EXERCISE DESCRIPTION: Whatever appears in the listing must be reproduced exactly.

DATA EXCERPT:

▼

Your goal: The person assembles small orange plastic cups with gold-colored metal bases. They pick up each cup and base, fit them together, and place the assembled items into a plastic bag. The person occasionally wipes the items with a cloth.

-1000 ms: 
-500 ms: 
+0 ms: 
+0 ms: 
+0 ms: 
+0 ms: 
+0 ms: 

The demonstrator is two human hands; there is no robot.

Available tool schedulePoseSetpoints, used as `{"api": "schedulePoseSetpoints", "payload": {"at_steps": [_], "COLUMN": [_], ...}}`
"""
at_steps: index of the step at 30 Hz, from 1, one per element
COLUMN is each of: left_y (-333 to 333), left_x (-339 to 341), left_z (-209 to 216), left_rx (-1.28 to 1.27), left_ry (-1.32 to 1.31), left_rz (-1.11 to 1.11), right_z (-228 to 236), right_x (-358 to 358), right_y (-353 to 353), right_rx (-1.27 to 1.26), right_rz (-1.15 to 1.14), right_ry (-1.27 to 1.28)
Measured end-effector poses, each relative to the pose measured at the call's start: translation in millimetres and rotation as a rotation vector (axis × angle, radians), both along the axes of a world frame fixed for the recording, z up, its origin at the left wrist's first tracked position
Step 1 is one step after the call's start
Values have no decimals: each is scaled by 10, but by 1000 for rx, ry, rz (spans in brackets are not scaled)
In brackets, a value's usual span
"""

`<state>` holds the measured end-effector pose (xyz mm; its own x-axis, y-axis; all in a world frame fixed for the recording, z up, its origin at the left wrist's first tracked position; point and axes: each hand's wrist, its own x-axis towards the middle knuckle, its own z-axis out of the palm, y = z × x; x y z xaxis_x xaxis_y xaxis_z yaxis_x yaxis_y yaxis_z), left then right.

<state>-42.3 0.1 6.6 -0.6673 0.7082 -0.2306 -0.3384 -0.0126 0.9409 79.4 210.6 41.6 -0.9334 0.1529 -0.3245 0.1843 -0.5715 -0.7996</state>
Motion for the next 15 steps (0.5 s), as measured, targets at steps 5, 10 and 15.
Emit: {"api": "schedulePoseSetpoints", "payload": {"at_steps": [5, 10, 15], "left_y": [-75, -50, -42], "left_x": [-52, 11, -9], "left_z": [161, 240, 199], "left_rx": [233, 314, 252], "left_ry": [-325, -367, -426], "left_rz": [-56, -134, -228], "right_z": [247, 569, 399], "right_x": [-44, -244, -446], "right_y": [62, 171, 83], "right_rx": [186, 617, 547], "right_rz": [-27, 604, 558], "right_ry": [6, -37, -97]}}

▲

RESULT FOR THIS EXERCISE:
Your goal: The person assembles small orange plastic cups with gold-colored metal bases. They pick up each cup and base, fit them together, and place the assembled items into a plastic bag. The person occasionally wipes the items with a cloth.

-1000 ms: 
-500 ms: 
+0 ms: 
+0 ms: 
+0 ms: 
+0 ms: 
+0 ms: 

The demonstrator is two human hands; there is no robot.

Available tool schedulePoseSetpoints, used as `{"api": "schedulePoseSetpoints", "payload": {"at_steps": [_], "COLUMN": [_], ...}}`
"""
at_steps: index of the step at 30 Hz, from 1, one per element
COLUMN is each of: left_y (-333 to 333), left_x (-339 to 341), left_z (-209 to 216), left_rx (-1.28 to 1.27), left_ry (-1.32 to 1.31), left_rz (-1.11 to 1.11), right_z (-228 to 236), right_x (-358 to 358), right_y (-353 to 353), right_rx (-1.27 to 1.26), right_rz (-1.15 to 1.14), right_ry (-1.27 to 1.28)
Measured end-effector poses, each relative to the pose measured at the call's start: translation in millimetres and rotation as a rotation vector (axis × angle, radians), both along the axes of a world frame fixed for the recording, z up, its origin at the left wrist's first tracked position
Step 1 is one step after the call's start
Values have no decimals: each is scaled by 10, but by 1000 for rx, ry, rz (spans in brackets are not scaled)
In brackets, a value's usual span
"""

`<state>` holds the measured end-effector pose (xyz mm; its own x-axis, y-axis; all in a world frame fixed for the recording, z up, its origin at the left wrist's first tracked position; point and axes: each hand's wrist, its own x-axis towards the middle knuckle, its own z-axis out of the palm, y = z × x; x y z xaxis_x xaxis_y xaxis_z yaxis_x yaxis_y yaxis_z), left then right.

<state>-42.3 0.1 6.6 -0.6673 0.7082 -0.2306 -0.3384 -0.0126 0.9409 79.4 210.6 41.6 -0.9334 0.1529 -0.3245 0.1843 -0.5715 -0.7996</state>
Motion for the next 15 steps (0.5 s), as measured, targets at steps 5, 10 and 15.
Emit: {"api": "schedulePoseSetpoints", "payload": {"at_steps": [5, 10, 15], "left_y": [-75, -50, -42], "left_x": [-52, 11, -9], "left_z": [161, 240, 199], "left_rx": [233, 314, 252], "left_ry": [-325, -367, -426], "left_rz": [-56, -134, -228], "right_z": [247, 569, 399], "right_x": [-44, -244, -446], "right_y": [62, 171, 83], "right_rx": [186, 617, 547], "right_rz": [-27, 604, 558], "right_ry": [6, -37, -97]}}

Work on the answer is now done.